The record-breaking surge in prices seen in 2022 is steadily abating, according to new numbers released by Eurostat.
Annual inflation across the eurozone fell back to the single-digit territory and stood at 9.2% at the end of December, according to a flash estimate released by Eurostat on Friday morning.
Inflation started easing in November but still stood at 10.1%.
It comes as gas prices, one of the main drivers behind last year's record-breaking inflation, returned to pre-war levels amid unusually warm weather.
Although the news can be seen as a positive development, the eurozone's inflation rate represents almost five times the 2% target set by the European Central Bank (ECB).
The bank has in recent months raised interest rates at an aggressive pace to make spending more expensive and tame surging prices.
"We stand ready to adjust all of our instruments within our mandate to ensure that inflation returns to our medium-term inflation target," ECB President Christine Lagarde said last month.
Still, the majority of member states that use the euro as currency saw inflation decrease over the past month, with a marked drop in Germany, from 11.3% in November to 9.6% in December.
Spain (5.6%), Luxembourg (6.2%) and France (6.7%) recorded the lowest inflation rates across the bloc, while Latvia (20.7%), Lithuania (20%) and Estonia (17.5%) again saw the highest levels.
Energy inflation receded sharply, from 34.9% in November to 25.7% in December, while fresh food saw a more moderate contraction, from 13.8% to 12.% over the last month.
However, core inflation, which excludes the volatile prices of energy, food and tobacco and therefore gives a more accurate picture of the health of the economy, went slightly up, from 5% in November to 5.2% in December.
In total, nine out of the 19 eurozone members remain in double-digit territory.
Croatia, which adopted the euro at the start of 2023, was not included in the computation.
The latest numbers from Eurostat herald a "changing trend in inflation" towards a continued decline, said Zsolt Darvas, a senior fellow at Bruegel, a Brussels-based economic think tank.

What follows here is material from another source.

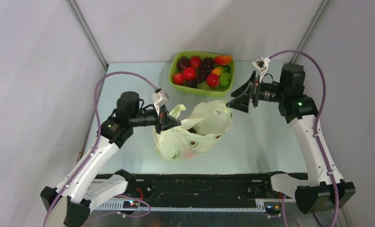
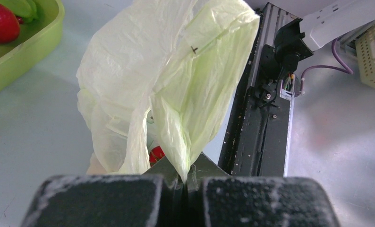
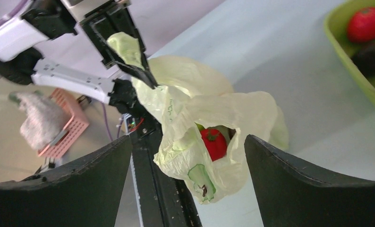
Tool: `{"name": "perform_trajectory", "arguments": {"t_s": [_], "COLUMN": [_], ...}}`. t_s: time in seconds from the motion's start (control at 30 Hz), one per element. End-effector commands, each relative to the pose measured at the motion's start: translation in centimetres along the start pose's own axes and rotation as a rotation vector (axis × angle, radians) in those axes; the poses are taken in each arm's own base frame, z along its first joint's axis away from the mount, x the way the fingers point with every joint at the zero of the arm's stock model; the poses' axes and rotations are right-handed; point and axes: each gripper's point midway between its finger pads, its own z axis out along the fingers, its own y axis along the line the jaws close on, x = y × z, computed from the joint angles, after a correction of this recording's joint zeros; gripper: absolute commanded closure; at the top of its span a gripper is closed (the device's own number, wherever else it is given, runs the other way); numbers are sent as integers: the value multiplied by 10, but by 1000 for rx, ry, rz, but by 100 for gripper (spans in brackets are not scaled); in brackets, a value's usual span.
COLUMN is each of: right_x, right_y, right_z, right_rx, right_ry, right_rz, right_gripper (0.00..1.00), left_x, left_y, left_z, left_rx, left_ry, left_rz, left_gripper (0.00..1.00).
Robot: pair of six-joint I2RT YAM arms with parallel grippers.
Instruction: Place the fake fruits into the plastic bag and tie a complex knot
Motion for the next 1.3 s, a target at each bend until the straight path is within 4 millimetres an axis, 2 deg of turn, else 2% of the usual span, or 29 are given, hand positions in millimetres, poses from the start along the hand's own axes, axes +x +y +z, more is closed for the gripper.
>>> {"name": "perform_trajectory", "arguments": {"t_s": [0.0, 0.2, 0.37, 0.57, 0.63, 0.67, 0.7, 0.73, 0.77, 0.83, 0.87, 0.93, 0.97, 1.0, 1.03, 1.07, 1.1, 1.13, 1.27], "right_x": [-5, 1, 12, 24, 25, 26, 26, 25, 25, 21, 17, 8, 4, -2, -9, -12, -17, -22, -28], "right_y": [21, 15, 24, 34, 39, 41, 44, 46, 49, 56, 58, 63, 68, 70, 71, 72, 71, 66, 66], "right_z": [7, 19, 23, 17, 14, 13, 12, 11, 10, 10, 12, 19, 24, 27, 32, 35, 40, 44, 59], "right_rx": [-219, -321, -378, -381, -388, -393, -399, -400, -403, -383, -370, -320, -282, -264, -219, -200, -163, -121, -67], "right_ry": [1, 28, 57, 77, 80, 81, 81, 81, 80, 87, 80, 69, 60, 41, 16, 4, -19, -47, -98], "right_rz": [-118, -89, -72, -42, -36, -30, -33, -29, -32, 0, -15, 2, 29, 20, 49, 65, 112, 133, 229], "right_gripper": [6, 7, 12, 34, 46, 56, 62, 72, 78, 95, 98, 100, 100, 100, 100, 100, 100, 100, 100], "left_x": [-5, -5, -4, -7, -8, -8, -9, -10, -11, -15, -17, -27, -38, -44, -58, -65, -81, -91, -143], "left_y": [-5, -4, -2, 4, 5, 7, 8, 10, 10, 14, 20, 24, 23, 26, 21, 25, 20, 14, -24], "left_z": [-5, -5, -4, -6, -7, -7, -8, -8, -9, -12, -13, -17, -21, -24, -29, -34, -42, -47, -63], "left_rx": [13, 6, -1, -41, -53, -62, -68, -80, -87, -117, -158, -200, -212, -245, -257, -304, -336, -347, -302], "left_ry": [-20, -21, -17, -26, -31, -33, -37, -40, -47, -63, -70, -91, -112, -125, -149, -162, -192, -212, -348], "left_rz": [45, 45, 39, 49, 49, 49, 51, 51, 56, 66, 65, 72, 86, 88, 114, 134, 166, 200, 291], "left_gripper": [100, 100, 100, 100, 100, 100, 100, 100, 100, 100, 100, 81, 51, 38, 19, 11, 3, 2, 1]}}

"The main reasons for that are: first, energy prices are now falling, implying that the costs of companies and also department stores are going down. So there is no price pressure from their side to raise prices," Darvas told Euronews in a video interview.
"Secondly, wages increased much less than inflation, implying that consumers have a reduced purchasing power and they do consume fewer goods and services. This will depress demand throughout the eurozone and the European economy, and that will also have a downward impact and negative impact on inflation."